All lines from the one with "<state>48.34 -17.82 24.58" through the last are to be given again exactly as they stand in the data below, and only those.

*** Source material ***

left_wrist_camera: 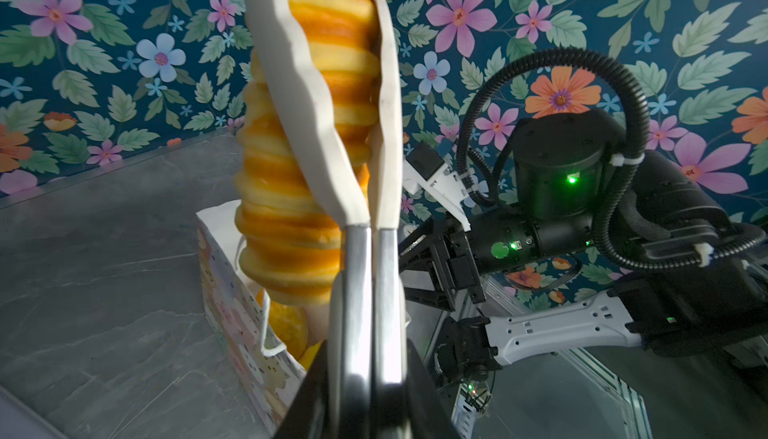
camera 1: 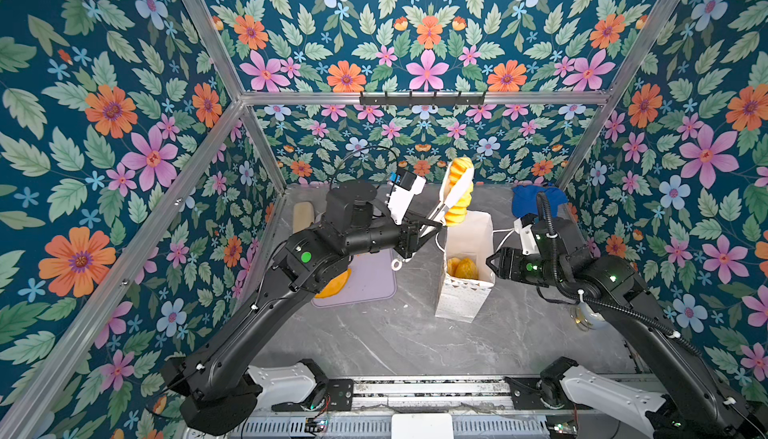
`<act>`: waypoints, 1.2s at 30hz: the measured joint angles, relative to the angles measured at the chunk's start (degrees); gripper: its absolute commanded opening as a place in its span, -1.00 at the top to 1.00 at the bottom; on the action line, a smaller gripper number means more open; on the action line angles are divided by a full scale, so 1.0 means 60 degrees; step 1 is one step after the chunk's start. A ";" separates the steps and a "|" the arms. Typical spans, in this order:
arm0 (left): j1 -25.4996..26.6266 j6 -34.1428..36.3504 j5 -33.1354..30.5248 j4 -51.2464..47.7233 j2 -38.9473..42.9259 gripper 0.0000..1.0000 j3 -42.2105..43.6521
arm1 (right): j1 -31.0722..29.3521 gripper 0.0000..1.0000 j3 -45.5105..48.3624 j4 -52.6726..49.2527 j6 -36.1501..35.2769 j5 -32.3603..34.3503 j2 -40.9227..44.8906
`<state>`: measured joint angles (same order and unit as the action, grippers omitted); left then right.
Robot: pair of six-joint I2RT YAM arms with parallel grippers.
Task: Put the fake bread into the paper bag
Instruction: 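Lift the ridged roll and carry it over the paper bag with the left gripper, then lower the ridged roll into the bag and open the tongs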
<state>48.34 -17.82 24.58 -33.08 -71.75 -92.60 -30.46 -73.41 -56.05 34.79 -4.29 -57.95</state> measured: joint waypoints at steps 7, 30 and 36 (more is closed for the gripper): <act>0.1042 0.0076 -0.0703 -0.0266 -0.0860 0.59 -0.0539 | 0.0000 -0.33 0.0033 -0.0066 0.0000 0.0004 0.0127; 0.1504 0.0015 -0.1865 -0.0867 -0.2004 0.50 0.0240 | 0.0004 -0.33 0.0342 -0.0379 0.0109 0.0076 0.0688; 0.1530 -0.0076 -0.1931 -0.0914 -0.2051 0.26 0.0423 | 0.0004 -0.33 0.0393 -0.0404 0.0106 0.0076 0.0743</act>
<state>57.52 -18.28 12.99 -38.57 -84.05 -90.06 -30.44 -71.05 -58.48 35.42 -3.84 -53.49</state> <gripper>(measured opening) 0.338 0.666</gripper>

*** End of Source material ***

▶ **Response below**
<state>48.34 -17.82 24.58 -33.08 -71.75 -92.60 -30.46 -73.41 -56.05 34.79 -4.29 -57.95</state> measured: joint waypoints at steps 7, 30 and 36 (more is closed for the gripper): <act>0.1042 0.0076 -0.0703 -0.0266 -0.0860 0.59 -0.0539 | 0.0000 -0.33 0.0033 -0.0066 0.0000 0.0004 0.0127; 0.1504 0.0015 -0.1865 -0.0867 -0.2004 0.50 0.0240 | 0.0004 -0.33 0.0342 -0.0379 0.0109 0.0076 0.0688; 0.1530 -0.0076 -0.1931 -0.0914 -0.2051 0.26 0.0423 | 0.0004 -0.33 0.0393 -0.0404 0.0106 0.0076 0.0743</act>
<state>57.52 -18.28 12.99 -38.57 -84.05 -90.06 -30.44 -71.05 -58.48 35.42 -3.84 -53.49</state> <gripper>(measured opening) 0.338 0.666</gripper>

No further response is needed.